10 Shield connector 11 Inner conductor terminal 11c Crimping part 12 Dielectric 12c terminal housing 13 Outer conductor terminal 13b Terminal insertion opening 14 small body 14b Small diameter part 14c Contact part 20 shielded cable 20a signal conductor 20b shield conductor

   ─────────────────────────────────────────────────── ─── Continued front page    (72) Inventor Norifumi Yoshida             1-7-10 Kikuzumi, Minami-ku, Nagoya-shi, Aichi             Auto Network Technical Laboratory Co., Ltd. F-term (reference) 5E021 FA03 FA14 FB09 FB11 FB13                       FB20 FC20 FC23 GB02 LA09                       LA15

Claims (5)

[Claims] 1. An inner conductor terminal of a shielded cable, in which an insulator is interposed between a signal conductor and a shield conductor and whose outer periphery is covered with a sheath, is connected to the signal conductor, and an inner conductor terminal is formed into a substantially cylindrical shape with a dielectric interposed. In a shield connector which is housed in an outer conductor terminal and is connected to the outer conductor terminal with the shield conductor, one of the wall surfaces of the outer conductor terminal for accommodating the inner conductor terminal with the dielectric interposed. A terminal insertion opening having an open portion is provided, and the inner conductor terminal is accommodated in a state where the connection portion connected to the signal conductor is exposed in the terminal insertion opening, and the exposed connection.

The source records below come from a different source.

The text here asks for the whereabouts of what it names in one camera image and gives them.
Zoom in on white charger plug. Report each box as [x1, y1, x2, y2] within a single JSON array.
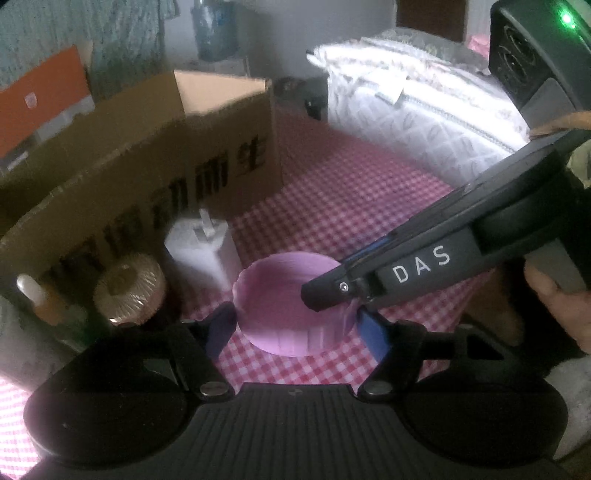
[[164, 209, 242, 291]]

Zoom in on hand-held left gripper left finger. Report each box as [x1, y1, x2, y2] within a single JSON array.
[[99, 302, 238, 402]]

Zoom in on green glass dropper bottle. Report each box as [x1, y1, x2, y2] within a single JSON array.
[[16, 273, 100, 352]]

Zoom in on white quilted bag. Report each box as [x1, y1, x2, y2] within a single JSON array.
[[307, 28, 532, 195]]

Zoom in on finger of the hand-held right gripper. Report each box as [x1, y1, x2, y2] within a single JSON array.
[[342, 231, 402, 271], [301, 262, 385, 311]]

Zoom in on teal patterned cloth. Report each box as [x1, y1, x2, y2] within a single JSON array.
[[0, 0, 181, 88]]

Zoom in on orange product box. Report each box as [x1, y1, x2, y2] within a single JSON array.
[[0, 45, 95, 160]]

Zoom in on red checked tablecloth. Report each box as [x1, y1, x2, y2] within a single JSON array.
[[0, 111, 522, 467]]

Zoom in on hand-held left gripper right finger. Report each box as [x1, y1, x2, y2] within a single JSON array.
[[355, 305, 509, 401]]

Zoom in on person's right hand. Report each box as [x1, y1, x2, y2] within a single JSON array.
[[524, 263, 591, 358]]

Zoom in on white supplement bottle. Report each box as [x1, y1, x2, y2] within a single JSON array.
[[0, 295, 81, 393]]

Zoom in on gold lid cosmetic jar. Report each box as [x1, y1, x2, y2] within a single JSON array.
[[92, 256, 168, 326]]

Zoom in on blue water jug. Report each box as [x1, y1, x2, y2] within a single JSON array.
[[191, 0, 241, 63]]

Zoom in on purple plastic cup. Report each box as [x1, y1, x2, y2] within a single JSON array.
[[233, 251, 358, 358]]

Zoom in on brown cardboard box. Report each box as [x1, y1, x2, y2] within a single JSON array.
[[0, 69, 283, 287]]

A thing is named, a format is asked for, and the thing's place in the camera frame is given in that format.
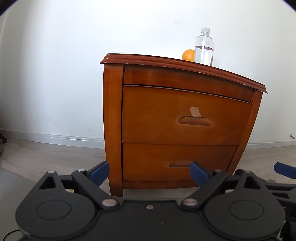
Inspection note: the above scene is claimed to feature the clear plastic water bottle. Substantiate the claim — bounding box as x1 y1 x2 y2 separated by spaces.
194 27 214 66

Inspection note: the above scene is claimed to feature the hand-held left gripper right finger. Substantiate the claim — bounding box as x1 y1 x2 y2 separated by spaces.
181 161 266 210

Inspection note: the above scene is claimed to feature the large wooden drawer with tape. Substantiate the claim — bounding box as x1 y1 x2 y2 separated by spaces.
122 85 253 146

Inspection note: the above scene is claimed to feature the grey mat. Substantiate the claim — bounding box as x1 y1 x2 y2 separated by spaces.
0 167 36 241

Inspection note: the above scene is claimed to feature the thin black cable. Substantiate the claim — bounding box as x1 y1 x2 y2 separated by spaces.
4 229 22 241

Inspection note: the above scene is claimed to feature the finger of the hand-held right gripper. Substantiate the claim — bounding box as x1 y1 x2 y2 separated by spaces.
274 162 296 179
233 168 296 202

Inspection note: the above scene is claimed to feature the brown wooden nightstand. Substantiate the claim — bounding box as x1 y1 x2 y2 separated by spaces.
100 53 268 197

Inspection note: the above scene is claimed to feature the orange fruit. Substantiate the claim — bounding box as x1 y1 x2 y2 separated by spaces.
182 49 195 62

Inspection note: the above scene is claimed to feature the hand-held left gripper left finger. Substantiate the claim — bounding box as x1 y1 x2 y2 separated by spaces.
38 161 119 209

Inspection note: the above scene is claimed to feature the small wooden drawer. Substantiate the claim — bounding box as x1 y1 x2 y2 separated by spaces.
122 142 239 182

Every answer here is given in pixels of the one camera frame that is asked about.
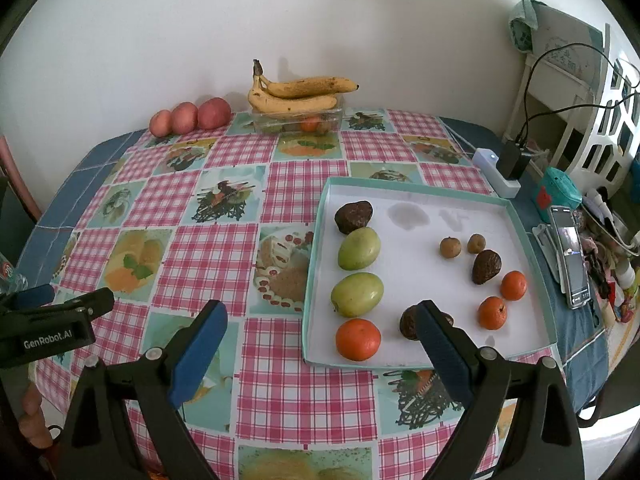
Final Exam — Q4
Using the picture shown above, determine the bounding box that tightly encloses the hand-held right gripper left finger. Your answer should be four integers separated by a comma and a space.
59, 299, 230, 480

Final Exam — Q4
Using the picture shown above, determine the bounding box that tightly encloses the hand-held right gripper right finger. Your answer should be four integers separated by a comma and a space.
414, 299, 586, 480

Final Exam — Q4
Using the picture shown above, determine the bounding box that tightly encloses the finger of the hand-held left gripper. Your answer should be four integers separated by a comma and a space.
0, 287, 116, 331
0, 284, 56, 311

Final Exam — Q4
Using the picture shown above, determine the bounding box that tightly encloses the dark brown avocado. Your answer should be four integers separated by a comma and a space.
399, 305, 455, 342
471, 249, 502, 286
334, 200, 374, 235

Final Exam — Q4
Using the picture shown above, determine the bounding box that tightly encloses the orange tangerine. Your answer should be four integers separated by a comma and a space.
500, 270, 528, 302
335, 318, 382, 362
478, 296, 508, 331

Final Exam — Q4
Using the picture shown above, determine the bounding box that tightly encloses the white tray with teal rim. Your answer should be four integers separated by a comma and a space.
301, 176, 560, 372

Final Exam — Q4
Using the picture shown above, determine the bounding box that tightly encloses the green mango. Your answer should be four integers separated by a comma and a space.
330, 272, 385, 318
337, 227, 381, 271

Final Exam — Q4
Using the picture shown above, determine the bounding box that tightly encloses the person's left hand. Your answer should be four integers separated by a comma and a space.
19, 381, 55, 450

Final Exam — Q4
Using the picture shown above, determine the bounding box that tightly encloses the pink checked fruit-print tablecloth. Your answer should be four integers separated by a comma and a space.
30, 107, 566, 480

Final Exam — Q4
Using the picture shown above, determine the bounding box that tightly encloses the pink chair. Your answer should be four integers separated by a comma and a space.
0, 135, 43, 223

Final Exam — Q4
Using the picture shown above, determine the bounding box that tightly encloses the grey phone stand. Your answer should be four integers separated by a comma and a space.
531, 224, 566, 293

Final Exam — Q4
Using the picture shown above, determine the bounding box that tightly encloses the smartphone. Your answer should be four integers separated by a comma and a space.
547, 205, 592, 310

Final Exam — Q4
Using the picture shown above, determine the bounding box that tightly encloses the red apple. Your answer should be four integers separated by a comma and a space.
171, 102, 199, 135
197, 97, 233, 131
149, 110, 173, 138

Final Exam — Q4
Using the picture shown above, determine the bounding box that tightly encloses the teal box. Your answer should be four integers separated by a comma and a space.
536, 166, 583, 223

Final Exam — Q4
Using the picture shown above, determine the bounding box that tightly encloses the black charger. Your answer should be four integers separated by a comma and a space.
500, 140, 535, 182

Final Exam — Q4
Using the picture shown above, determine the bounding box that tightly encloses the white chair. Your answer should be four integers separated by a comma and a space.
502, 25, 640, 196

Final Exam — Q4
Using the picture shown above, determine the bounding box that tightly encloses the yellow banana bunch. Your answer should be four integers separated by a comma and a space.
252, 59, 360, 100
248, 75, 338, 115

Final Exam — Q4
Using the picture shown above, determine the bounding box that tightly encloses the clear plastic container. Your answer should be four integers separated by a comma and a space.
250, 95, 346, 135

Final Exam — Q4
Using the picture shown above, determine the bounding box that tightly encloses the white cardboard sheet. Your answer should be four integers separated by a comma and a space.
530, 2, 606, 106

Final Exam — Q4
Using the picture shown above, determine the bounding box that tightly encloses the teal patterned cloth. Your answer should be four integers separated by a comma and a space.
508, 0, 543, 53

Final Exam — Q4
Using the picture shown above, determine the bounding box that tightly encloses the black cable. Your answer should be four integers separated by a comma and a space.
517, 42, 640, 146

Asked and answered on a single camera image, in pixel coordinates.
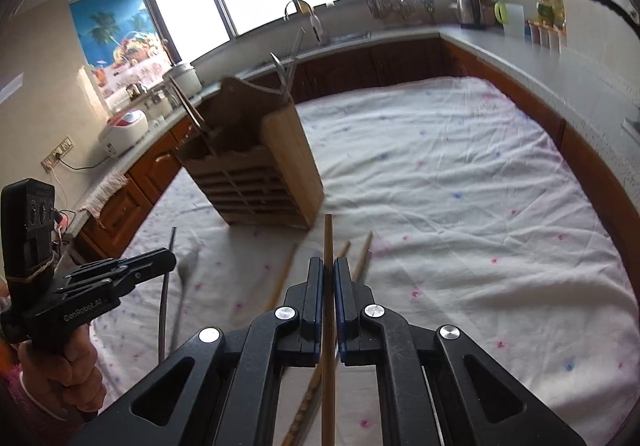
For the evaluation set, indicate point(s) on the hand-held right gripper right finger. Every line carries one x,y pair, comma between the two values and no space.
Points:
344,298

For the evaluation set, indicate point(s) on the wooden utensil holder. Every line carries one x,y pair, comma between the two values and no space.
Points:
280,161

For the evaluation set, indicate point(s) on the white floral tablecloth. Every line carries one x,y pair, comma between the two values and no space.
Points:
450,206

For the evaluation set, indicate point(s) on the white electric cooking pot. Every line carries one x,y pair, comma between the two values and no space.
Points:
182,79

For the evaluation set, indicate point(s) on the kitchen sink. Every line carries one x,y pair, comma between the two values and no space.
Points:
345,37

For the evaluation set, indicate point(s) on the grey kitchen countertop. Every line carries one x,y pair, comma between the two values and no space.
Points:
525,61

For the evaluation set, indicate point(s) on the white fringed cloth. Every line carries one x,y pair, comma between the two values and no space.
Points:
102,193

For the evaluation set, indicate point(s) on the white and pink rice cooker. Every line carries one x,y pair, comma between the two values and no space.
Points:
124,131

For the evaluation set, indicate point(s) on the white wall socket strip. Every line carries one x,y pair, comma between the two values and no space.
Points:
57,154

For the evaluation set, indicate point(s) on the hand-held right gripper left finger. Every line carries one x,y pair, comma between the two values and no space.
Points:
316,298

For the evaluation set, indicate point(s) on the white spice jar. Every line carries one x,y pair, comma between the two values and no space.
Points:
544,35
562,38
553,37
534,32

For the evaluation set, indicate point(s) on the person's left hand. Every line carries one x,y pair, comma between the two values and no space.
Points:
70,376

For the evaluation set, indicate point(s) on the yellow cooking oil bottle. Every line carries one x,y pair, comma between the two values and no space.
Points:
558,12
545,9

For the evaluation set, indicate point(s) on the metal kitchen faucet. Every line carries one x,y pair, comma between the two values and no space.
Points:
312,24

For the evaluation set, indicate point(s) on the steel electric kettle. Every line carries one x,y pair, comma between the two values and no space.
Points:
470,9

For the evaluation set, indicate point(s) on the metal spoon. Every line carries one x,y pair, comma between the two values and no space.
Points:
186,271

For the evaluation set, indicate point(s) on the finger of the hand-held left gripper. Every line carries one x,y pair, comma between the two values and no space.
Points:
150,260
100,285

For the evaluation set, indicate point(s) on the tropical fruit window blind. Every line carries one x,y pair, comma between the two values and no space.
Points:
110,31

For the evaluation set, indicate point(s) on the wooden chopstick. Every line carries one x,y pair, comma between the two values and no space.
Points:
345,249
328,246
362,261

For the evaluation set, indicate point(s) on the white cutting board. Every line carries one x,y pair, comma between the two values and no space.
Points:
515,21

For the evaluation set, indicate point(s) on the wooden base cabinets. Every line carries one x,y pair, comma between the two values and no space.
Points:
400,61

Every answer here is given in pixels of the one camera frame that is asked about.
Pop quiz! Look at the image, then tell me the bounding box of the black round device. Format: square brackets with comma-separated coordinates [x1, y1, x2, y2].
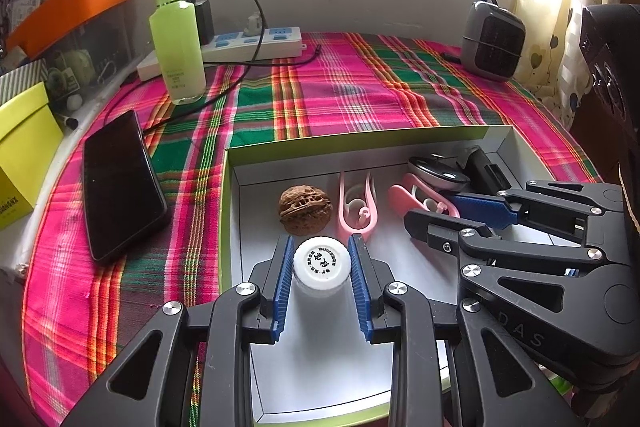
[407, 154, 471, 192]

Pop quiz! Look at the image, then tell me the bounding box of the striped cardboard box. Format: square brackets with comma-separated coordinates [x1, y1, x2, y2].
[0, 59, 48, 105]

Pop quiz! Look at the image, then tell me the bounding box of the grey space heater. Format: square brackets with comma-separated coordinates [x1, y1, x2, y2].
[460, 0, 527, 82]

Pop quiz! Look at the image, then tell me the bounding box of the green plastic bottle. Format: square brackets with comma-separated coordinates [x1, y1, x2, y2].
[149, 0, 207, 105]

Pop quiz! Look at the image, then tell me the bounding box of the plain pink clip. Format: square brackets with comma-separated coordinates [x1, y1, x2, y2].
[389, 184, 461, 219]

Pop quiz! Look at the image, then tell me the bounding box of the orange storage box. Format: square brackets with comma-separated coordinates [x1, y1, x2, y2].
[5, 0, 132, 58]

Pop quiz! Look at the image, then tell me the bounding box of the loose black usb cable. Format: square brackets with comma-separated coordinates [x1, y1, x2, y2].
[200, 43, 325, 70]

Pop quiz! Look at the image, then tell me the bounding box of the white power strip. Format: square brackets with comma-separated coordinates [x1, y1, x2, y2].
[137, 26, 304, 82]

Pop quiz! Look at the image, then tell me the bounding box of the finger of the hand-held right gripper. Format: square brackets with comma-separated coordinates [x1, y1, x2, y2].
[404, 208, 616, 325]
[452, 180, 625, 244]

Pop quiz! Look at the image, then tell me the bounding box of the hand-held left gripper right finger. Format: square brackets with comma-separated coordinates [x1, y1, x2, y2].
[348, 234, 576, 427]

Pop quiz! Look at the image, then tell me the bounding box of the pink plaid cloth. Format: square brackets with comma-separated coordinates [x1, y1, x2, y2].
[22, 32, 606, 427]

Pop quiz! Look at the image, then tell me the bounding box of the small pink forked clip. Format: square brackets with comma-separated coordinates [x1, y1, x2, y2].
[338, 169, 377, 244]

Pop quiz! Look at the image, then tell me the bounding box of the green and white cardboard box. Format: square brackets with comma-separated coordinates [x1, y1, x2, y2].
[218, 124, 557, 425]

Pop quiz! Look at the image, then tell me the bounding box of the heart print curtain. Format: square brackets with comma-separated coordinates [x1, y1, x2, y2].
[515, 0, 626, 128]

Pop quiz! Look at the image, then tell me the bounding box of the brown walnut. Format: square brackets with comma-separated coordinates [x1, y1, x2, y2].
[277, 184, 333, 237]

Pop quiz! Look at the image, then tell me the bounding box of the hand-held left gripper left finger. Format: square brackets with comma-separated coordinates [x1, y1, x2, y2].
[60, 235, 296, 427]

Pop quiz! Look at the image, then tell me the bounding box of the yellow cardboard box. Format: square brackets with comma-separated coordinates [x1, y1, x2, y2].
[0, 82, 63, 230]

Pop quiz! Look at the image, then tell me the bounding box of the clear glass tank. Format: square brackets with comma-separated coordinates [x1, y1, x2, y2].
[30, 2, 138, 108]

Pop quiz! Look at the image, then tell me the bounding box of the black charger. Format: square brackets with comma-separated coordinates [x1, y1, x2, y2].
[192, 0, 215, 46]

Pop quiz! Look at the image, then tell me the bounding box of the small white jar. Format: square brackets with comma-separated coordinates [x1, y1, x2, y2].
[292, 237, 349, 303]

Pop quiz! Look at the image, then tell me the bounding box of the black smartphone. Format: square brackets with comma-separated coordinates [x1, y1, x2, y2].
[82, 109, 170, 263]

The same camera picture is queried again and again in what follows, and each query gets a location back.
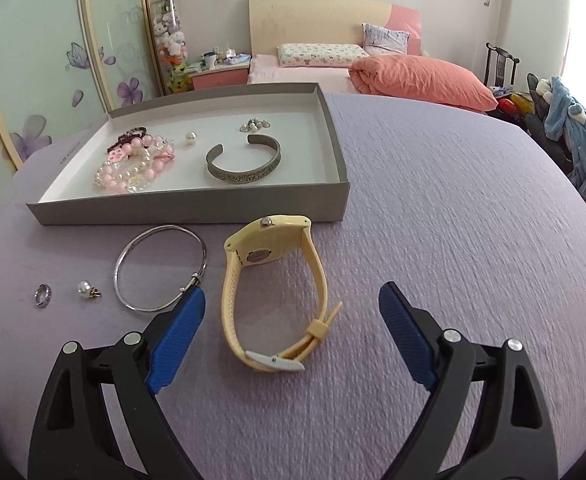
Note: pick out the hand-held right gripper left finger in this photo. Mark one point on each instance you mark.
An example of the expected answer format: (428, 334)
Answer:
(175, 345)

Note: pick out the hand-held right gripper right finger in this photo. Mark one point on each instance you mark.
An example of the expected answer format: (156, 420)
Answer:
(407, 342)

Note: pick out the yellow wristwatch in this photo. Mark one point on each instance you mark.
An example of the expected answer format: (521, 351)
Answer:
(268, 245)

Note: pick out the grey cardboard tray box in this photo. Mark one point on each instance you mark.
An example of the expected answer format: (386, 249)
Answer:
(198, 205)

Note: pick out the pearl earring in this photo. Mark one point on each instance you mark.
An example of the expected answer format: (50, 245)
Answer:
(83, 289)
(190, 138)

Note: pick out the pearl cluster brooch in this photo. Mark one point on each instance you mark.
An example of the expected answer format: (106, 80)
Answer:
(255, 125)

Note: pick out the thin silver bangle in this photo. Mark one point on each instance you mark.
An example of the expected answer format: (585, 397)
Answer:
(123, 290)

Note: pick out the purple tablecloth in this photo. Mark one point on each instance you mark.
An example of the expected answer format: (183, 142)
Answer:
(448, 260)

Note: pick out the dark grey chair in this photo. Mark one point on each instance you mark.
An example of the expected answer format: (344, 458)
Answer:
(540, 125)

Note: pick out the colourful toys pile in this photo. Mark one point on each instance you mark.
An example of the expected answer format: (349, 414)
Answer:
(513, 102)

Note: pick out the salmon duvet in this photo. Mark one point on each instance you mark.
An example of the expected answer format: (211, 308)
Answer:
(423, 80)

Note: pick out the pink nightstand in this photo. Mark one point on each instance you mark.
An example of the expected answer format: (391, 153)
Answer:
(218, 79)

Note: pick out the blue fleece garment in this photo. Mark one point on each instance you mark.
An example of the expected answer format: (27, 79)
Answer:
(578, 130)

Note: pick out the white mug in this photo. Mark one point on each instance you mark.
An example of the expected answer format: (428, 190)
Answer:
(211, 61)

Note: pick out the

A shielded connector, characterized in that a conductive small-diameter body that electrically reduces the diameter of the terminal insertion opening near the connection portion toward the connection portion is provided in contact with the inner wall of the outer conductor terminal. 2. The shielded connector according to claim 1, wherein the small-diameter body can be mounted on the dielectric body. 3. The shield connector according to claim 1, wherein the dielectric and the small diameter body are integrally molded. 4. The shield connector according to claim 1, wherein the small-diameter body is press-fitted and housed in the outer conductor terminal. 5. The shield connector according to claim 1, wherein the small diameter body is elastically accommodated in the outer conductor terminal.